Alain Ferrari s'emploie à rectifier dans ce livre les idées reçues qui brouillent l'image du cinéaste : on a sans cesse reproché à Pagnol de faire du "théâtre filmé", et il a beaucoup souffert de la condescendance de certains collègues, alors que d'autres, à l'instar de Jean Renoir ou de François Truffaut, le tenaient pour le plus moderne d'entre eux.

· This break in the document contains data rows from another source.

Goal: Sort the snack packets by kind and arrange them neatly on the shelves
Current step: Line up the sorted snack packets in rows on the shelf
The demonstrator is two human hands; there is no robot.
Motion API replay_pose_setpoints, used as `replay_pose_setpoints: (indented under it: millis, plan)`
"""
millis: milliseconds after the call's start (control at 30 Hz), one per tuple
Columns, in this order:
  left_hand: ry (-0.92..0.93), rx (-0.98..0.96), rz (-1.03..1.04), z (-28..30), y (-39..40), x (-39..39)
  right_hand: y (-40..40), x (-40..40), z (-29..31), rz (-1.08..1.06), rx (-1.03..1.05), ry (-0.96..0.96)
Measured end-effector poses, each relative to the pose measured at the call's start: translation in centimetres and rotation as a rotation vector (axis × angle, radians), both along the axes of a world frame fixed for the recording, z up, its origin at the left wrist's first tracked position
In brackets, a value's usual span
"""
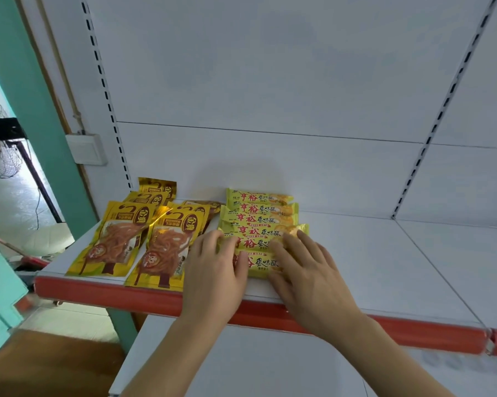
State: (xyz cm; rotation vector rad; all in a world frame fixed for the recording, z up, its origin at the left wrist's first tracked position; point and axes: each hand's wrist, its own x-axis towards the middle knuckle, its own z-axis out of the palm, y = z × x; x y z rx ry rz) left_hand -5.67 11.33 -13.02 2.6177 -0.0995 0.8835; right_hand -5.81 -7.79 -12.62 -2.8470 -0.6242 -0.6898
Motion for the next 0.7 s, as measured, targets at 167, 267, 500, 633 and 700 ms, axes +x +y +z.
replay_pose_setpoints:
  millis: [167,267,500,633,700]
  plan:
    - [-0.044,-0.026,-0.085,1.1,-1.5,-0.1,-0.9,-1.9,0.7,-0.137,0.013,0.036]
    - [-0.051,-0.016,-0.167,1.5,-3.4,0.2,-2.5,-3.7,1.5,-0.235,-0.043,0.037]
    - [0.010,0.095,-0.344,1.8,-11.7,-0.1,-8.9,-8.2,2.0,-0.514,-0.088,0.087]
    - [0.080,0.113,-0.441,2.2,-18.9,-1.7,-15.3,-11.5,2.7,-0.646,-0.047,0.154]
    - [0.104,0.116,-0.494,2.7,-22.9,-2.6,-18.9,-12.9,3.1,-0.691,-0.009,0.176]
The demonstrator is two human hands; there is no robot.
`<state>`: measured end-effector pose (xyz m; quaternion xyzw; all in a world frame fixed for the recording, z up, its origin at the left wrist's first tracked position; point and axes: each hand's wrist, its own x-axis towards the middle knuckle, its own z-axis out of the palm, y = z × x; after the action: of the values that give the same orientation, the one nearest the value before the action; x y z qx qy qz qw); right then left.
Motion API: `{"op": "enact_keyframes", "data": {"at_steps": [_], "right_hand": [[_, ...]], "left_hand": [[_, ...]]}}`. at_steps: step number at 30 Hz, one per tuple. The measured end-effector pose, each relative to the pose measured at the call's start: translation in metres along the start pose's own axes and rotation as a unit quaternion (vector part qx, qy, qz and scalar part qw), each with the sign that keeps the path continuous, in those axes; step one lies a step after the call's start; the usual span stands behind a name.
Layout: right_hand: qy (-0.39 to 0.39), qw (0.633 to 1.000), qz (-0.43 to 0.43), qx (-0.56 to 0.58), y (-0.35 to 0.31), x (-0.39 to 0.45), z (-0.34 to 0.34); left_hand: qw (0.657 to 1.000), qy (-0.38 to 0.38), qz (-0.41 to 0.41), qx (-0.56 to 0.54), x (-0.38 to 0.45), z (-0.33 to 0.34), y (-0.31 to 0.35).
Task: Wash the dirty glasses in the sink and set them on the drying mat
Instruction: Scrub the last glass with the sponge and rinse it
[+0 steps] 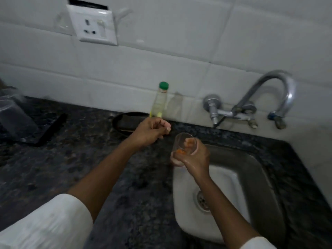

Un entretien exclusif avec Jacqueline Pagnol constitue le centre de cet ouvrage. Après bien des années de discrétion, d'effacement, elle rompt le silence qu'elle s'était imposé. Elle y parle de son mari autant que du cinéaste qui la dirigea à plusieurs reprises. Si elle confirme certaines légendes, elle en infirme d'autres, tout aussi solidement ancrées. Enfin, elle offre à ce recueil un scénario inédit resté inachevé, que Pagnol lui destinait, «Tombola».
Ce portrait insolite et rare est complété par un texte de Jean Matthyssens, ancien délégué général de la SACD, notamment lorsque Marcel Pagnol en fut le président, et par une biofilmographie exhaustive commentée.